Requirement:
Using the data below, return the stretch from the line that contains "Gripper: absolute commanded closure" through the line that contains "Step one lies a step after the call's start", both included, exactly as it stands and nothing beyond it.

Dataset records
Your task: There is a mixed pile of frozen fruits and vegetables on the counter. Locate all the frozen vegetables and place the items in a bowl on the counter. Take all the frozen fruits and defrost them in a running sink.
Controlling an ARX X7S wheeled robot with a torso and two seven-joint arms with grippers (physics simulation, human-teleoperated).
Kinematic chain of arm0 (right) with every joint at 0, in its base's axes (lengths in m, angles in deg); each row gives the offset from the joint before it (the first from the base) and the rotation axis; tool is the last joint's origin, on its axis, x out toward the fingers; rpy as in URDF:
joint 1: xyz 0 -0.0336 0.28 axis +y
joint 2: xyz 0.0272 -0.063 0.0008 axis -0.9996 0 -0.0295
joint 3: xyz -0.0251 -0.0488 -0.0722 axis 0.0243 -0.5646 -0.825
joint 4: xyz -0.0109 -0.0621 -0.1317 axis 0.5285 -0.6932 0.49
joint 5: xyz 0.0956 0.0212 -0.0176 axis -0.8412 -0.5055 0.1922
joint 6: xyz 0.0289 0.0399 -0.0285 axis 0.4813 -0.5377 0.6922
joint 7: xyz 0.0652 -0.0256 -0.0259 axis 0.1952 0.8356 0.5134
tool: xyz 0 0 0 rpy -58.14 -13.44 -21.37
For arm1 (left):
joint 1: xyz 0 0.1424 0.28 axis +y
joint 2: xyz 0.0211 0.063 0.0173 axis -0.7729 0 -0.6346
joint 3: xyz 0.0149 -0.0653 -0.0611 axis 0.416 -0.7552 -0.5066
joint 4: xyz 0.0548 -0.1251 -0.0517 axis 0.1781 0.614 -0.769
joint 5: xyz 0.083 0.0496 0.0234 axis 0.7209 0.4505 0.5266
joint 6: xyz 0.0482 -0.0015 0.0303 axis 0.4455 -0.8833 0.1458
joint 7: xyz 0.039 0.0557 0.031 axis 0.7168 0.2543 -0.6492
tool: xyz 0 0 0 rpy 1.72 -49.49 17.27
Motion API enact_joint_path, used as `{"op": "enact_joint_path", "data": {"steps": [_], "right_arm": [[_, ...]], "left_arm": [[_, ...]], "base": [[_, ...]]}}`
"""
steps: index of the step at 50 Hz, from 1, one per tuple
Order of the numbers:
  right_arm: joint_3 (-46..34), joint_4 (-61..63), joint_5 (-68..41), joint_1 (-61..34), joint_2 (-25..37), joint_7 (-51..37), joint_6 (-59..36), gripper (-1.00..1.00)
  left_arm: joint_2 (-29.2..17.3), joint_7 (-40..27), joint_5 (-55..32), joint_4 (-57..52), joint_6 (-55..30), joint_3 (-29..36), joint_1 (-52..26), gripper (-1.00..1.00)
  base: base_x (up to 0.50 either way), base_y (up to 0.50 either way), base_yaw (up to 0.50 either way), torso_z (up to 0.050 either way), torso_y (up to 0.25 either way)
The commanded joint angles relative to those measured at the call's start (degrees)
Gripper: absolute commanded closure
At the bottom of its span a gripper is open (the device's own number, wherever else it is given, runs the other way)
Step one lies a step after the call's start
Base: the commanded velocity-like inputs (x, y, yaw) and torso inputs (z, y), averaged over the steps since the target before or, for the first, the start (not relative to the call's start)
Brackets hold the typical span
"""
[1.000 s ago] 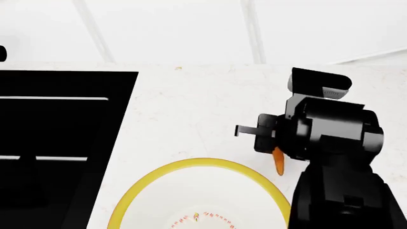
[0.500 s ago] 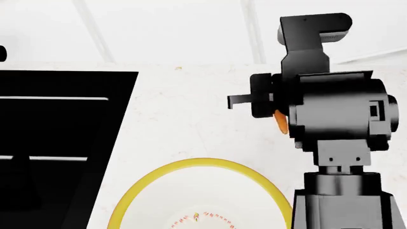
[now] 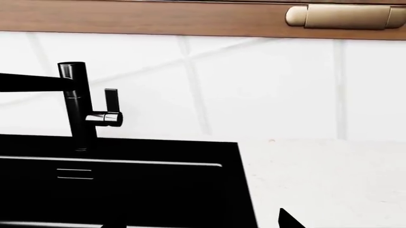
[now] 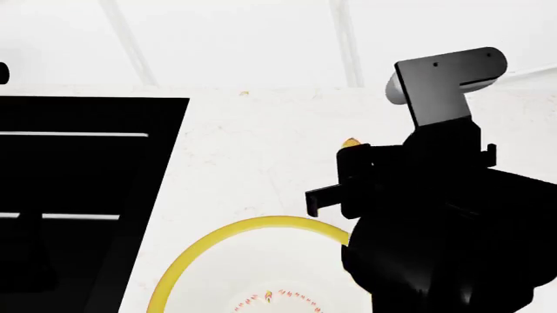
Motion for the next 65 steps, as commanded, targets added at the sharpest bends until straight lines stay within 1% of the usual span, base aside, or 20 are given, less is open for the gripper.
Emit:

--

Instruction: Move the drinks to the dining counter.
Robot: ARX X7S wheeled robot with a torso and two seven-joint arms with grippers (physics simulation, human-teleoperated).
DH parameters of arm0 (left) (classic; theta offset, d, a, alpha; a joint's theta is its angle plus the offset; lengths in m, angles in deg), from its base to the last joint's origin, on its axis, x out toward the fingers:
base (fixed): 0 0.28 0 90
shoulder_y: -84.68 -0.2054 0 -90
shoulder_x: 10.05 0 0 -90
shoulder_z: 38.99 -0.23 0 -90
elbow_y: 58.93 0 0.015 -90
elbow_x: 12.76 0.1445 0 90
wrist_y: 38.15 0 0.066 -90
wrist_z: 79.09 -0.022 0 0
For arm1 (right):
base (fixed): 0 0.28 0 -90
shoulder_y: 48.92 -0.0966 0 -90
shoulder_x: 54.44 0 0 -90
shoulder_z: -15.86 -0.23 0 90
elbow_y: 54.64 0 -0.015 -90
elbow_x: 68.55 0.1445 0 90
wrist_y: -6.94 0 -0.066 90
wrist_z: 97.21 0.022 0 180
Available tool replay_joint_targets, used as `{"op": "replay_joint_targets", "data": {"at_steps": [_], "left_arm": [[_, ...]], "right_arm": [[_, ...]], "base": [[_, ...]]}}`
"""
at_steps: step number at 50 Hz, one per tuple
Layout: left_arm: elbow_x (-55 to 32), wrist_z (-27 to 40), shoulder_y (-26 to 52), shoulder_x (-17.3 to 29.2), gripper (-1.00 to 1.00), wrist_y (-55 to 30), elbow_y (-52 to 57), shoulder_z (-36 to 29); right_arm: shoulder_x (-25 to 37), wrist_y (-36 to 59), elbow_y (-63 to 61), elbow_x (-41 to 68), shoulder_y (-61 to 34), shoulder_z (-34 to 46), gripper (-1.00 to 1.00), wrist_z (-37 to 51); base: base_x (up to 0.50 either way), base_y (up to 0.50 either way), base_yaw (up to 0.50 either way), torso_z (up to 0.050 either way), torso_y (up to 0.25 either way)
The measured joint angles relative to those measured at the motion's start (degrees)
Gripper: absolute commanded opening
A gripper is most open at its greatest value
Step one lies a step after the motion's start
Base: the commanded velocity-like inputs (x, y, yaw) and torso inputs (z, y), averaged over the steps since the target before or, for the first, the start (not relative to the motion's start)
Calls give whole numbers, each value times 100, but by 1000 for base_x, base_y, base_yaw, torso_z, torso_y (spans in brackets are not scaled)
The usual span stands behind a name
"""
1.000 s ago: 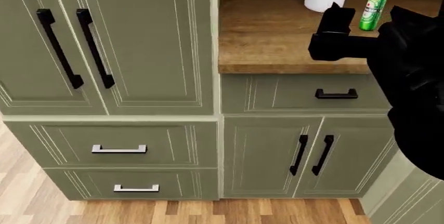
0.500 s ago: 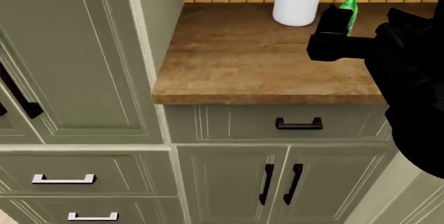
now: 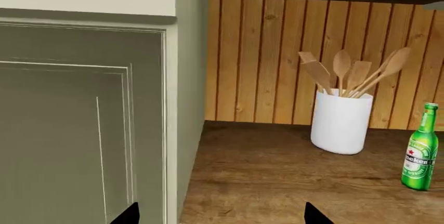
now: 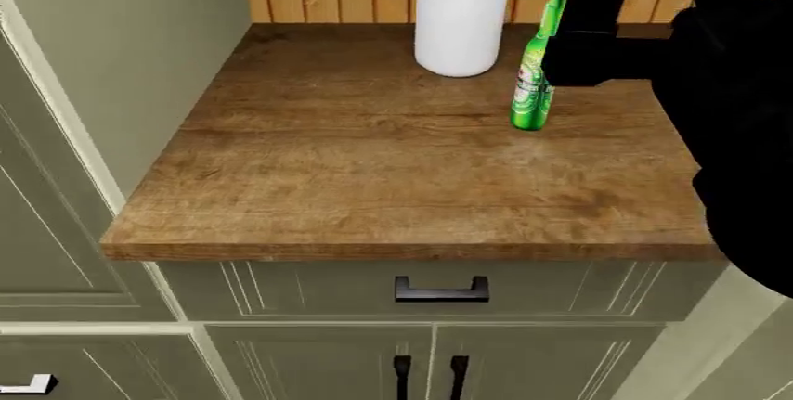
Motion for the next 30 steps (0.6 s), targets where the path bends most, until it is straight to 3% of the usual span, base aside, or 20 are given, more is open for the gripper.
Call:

Solution to the exercise:
Gripper: absolute commanded closure
At the bottom of its span a gripper is open (the device's own number, wherever else it is given, runs the other way)
Step one lies a step after the call's start

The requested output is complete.